▸ Assignment
Return only those lines of the material that contain "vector".

- Opening Delimiter -

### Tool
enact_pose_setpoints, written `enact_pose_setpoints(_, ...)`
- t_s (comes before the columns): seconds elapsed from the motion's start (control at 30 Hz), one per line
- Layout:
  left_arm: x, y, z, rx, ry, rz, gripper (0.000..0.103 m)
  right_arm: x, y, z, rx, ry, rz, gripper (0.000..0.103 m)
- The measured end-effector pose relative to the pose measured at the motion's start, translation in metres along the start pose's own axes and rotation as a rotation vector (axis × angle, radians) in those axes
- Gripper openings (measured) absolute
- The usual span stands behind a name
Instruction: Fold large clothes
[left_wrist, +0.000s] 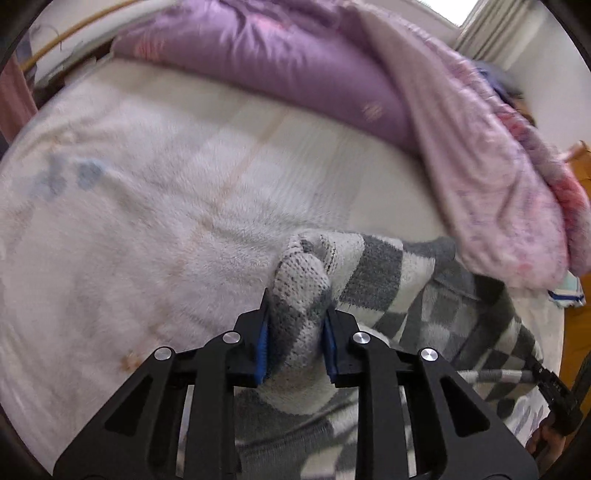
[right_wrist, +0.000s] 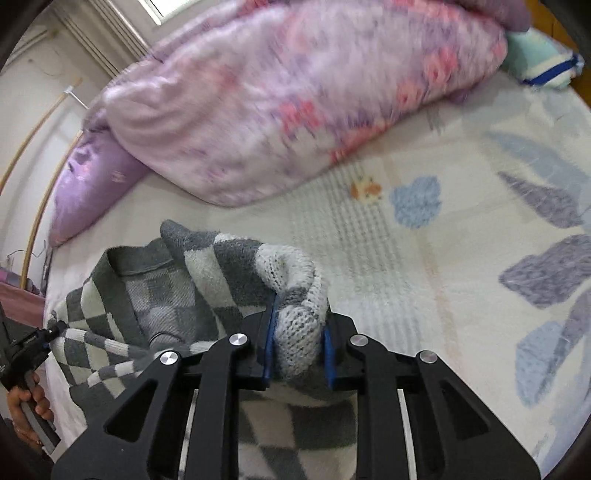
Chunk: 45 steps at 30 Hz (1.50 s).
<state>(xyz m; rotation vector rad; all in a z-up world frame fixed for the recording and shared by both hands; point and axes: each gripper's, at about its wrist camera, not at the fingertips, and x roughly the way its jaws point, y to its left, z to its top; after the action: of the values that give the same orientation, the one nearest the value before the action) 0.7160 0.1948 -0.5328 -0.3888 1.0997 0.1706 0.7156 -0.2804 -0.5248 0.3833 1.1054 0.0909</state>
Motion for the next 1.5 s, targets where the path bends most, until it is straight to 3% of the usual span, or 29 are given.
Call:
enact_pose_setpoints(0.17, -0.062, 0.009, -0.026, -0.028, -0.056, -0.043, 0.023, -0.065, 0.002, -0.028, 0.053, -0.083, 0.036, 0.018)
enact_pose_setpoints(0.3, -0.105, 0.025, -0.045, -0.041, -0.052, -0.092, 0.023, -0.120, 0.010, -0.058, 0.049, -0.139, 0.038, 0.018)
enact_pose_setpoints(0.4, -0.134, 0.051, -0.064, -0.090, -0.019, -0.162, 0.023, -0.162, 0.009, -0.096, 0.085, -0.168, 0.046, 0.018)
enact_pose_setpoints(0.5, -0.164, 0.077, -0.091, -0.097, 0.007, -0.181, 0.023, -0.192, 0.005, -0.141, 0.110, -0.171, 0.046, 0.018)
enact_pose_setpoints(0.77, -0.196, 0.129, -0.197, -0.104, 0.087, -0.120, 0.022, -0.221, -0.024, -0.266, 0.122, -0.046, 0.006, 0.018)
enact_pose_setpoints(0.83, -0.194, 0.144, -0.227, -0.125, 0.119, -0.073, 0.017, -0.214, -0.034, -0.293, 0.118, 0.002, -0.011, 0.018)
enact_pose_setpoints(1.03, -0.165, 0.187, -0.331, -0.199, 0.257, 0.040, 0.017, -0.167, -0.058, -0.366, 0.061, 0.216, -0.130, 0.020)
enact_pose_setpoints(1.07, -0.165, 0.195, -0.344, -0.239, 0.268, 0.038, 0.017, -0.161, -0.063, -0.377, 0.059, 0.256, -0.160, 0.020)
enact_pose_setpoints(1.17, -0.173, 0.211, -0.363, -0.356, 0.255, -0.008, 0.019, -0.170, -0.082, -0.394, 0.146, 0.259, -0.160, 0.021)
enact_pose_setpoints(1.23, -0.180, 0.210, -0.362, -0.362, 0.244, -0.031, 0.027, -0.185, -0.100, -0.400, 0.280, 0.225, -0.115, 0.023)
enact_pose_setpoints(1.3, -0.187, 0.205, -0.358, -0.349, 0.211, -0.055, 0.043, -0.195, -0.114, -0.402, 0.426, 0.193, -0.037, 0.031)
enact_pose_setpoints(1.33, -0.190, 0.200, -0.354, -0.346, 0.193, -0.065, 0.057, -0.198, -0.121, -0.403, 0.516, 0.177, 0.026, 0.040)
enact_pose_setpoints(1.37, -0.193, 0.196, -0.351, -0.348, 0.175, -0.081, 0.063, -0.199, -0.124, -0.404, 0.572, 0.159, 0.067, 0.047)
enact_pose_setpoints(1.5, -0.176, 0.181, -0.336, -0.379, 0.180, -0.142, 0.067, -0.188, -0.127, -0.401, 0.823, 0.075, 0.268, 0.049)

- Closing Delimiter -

▸ Response below
- The measured end-effector pose relative to the pose measured at the motion's start, translation in metres along the start pose's own axes and rotation as a rotation vector (axis × angle, radians) in those axes
<state>(xyz m; rotation vector rad; all in a z-up world frame fixed for the recording and shared by both hands; point and axes: each gripper's, at about its wrist camera, not at the fingertips, and x roughly the way its jaws point, y to its left, z to its top; after the action: of the values that give the same orientation, the one nearest the value before the action) 0.7160 0.1948 -0.5328 -0.3888 1.0997 0.1706 0.7156 -0.2804 -0.5248 0.3833 1.1054 0.0909</state>

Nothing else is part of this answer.